Zu alledem braucht man nicht unbedingt ein Christ, ein Jude, ein Muslim, ein Buddhist oder überhaupt ein religiöser Mensch zu sein. Wenngleich es eine Sequenz aus den Gesprächen des Jeshua (griechisch: Jesus) Ben Joseph, dessen Historizität nachgewiesen ist (auf dem Konzil von Nizäa 325 n. Chr., wurde er auf Geheiß des römischen kaisers Konstantin zum GOTT erklärt) mit seinen Zuhörern gibt, die aber von den Kirchenvätern und der Kirche bis heute nicht in den Kanon des Neuen Testaments aufgenommen worden ist. Da heißt es: "Gesegnet ist der Löwe, wenn ein Mensch ihn isst; so dass der Löwe Mensch wird. Verdorben ist der Mensch, wenn ein Löwe ihn ist, so dass der Mensch Löwe wird." (Logion 7 des Thomasevangeliums)

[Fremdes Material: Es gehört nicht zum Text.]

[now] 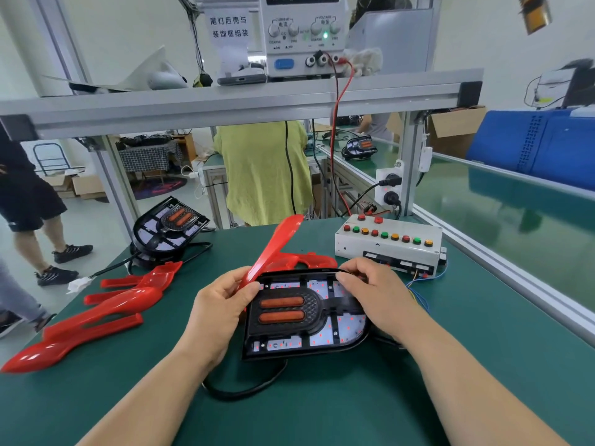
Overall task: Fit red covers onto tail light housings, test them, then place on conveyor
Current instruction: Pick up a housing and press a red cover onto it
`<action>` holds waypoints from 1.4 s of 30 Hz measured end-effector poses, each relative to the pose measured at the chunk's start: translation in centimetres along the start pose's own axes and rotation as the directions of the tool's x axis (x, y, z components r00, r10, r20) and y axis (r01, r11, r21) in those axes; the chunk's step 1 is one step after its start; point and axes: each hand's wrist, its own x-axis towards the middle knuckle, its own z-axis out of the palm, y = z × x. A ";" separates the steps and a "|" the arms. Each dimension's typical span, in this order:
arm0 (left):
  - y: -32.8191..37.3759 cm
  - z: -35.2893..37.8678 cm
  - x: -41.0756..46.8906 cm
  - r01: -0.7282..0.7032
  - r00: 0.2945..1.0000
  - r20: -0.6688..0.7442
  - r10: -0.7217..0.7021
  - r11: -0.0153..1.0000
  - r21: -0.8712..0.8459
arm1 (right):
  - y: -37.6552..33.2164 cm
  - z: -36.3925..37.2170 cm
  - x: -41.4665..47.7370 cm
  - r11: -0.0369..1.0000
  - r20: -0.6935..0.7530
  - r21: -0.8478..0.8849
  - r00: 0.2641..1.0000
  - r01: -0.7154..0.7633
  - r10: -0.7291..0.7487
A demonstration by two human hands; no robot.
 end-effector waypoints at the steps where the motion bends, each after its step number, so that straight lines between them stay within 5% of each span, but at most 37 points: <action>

Die alten Schriftrollen dieses "Evangeliums des Thomas" wurden Mitte des 20.Jahrhunderts nahe der ägyptischen Stadt Nag Hammadi wieder gefunden. Ihr Inhalt (es handelt sich allein um Aussagen des Jeshua, keine Handlung oder dergleichen) war den hohen Bischöfen vor 1700 Jahren nicht unbekannt. Aber in die Bibel wollten sie diese dann doch nicht aufnehmen. Die KIRCHE hat sich zu einem gefräßigen Löwen entwickelt, einem ÜBEREGO, das nimmt, was ihm nicht gehört und sehr reich geworden ist. Sie hat in der Tat mit dem "Jeshua Ben Joseph" rein gar nichts zu tun.
Aber zurück zu MIR und dir: Ich will es mal ein wenig salopp formulieren: Lassen Sie uns selbst auf Löwenjagd gehen und die Beute nicht mehr von anderen fangen lassen, um sie dann für uns zu beanspruchen.